Marveen Gentillon grew up in a military family. Following high school he decided to attend a military college but during the first semester he questioned his choice. It was difficult to leave the school he worked so hard to attend, but ultimately Gentillon moved home. Before long, he found himself giving Bible studies to secular friends. Then one night his parents asked what he was going to do with his life. “I felt the Holy Spirit come down upon me and said, ‘I’m gonna be a pastor,’” Gentillon recalls.
The next chapter of Gentillon’s life began at Union College. “It was an amazing campus filled with happy faces and I was able to make a lot of friends,” said Gentillon, “but I still found myself struggling spiritually.” He faced daily battles between pride and weakness. Two years into the program, he accepted an internship to become a youth pastor in Hawaii. That year would prove to be transformative. Gentillon learned the truth of the gospel, his identity in Christ, and how he should treat his brothers and sisters. Following that year of ministry he returned to Union to finish his theology degree.
Near the end of his senior year, conference summer camp directors visited campus to recruit camp staff. Gentillon determined that he would work for the summer camp of whatever conference hired him, but no calls came. Then he happened to meet youth directors Ricky and Brooke Melendez. It was not a discussion about camp, just a friendly conversation. A week later he was offered a summer job in the Dakota Conference.

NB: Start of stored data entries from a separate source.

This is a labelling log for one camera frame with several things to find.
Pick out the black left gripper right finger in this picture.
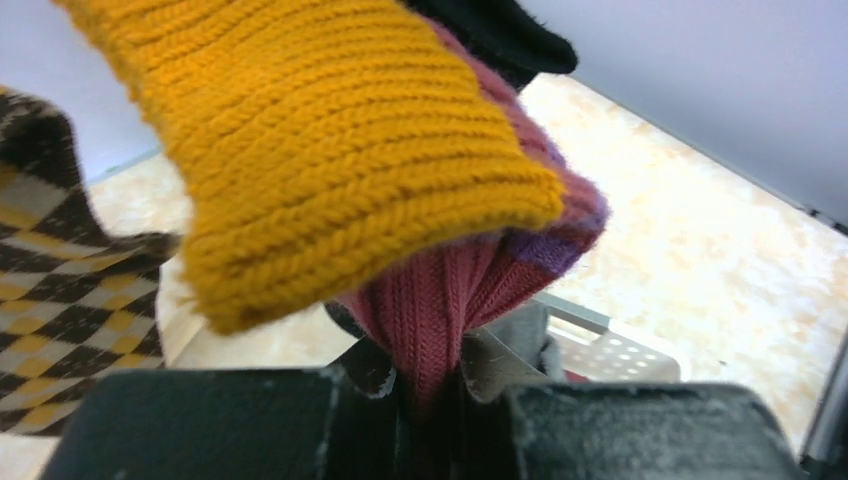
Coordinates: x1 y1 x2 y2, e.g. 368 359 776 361
460 330 802 480

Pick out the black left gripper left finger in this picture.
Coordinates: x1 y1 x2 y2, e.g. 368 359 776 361
42 341 397 479

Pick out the maroon purple sock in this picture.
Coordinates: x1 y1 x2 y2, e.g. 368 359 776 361
52 0 611 425

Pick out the black sock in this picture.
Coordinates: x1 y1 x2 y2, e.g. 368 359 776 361
404 0 579 91

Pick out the grey sock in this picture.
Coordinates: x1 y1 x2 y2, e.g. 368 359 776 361
487 303 567 382

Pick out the white plastic basket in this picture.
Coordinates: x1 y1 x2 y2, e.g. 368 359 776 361
531 292 691 382

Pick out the thin brown argyle sock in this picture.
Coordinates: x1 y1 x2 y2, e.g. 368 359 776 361
1 88 177 436

While Gentillon took a week to pray about the decision, he received two other job offers; the first promised potential networking, the second promised less work for better money. “I asked God to guide me to make the right decision, and I knew almost immediately He wanted me in the Dakotas. Something about the ministry there reminded me of the transforming experience I had in Hawaii,” said Gentillon.
Several months went by and COVID-19 hit. Dakota camp directors were forced to reduce the size of their staff due to the virus. Gentillon thanked God for the opportunity and trusted he would be given another. Later that same month he received a tip from a pastor friend to call the Dakota Conference president. After a phone call, a long drive, and a pleasant interview, Gentillon found himself preaching in the Rapid City Church. He was also able to join the team in time for camp meeting which gave him the opportunity to meet the rest of the pastoral staff.
“God brought me to Union College, Hawaii and now the Dakotas,” says Gentillon. “I am extremely excited to experience ministry happening in the Black Hills.”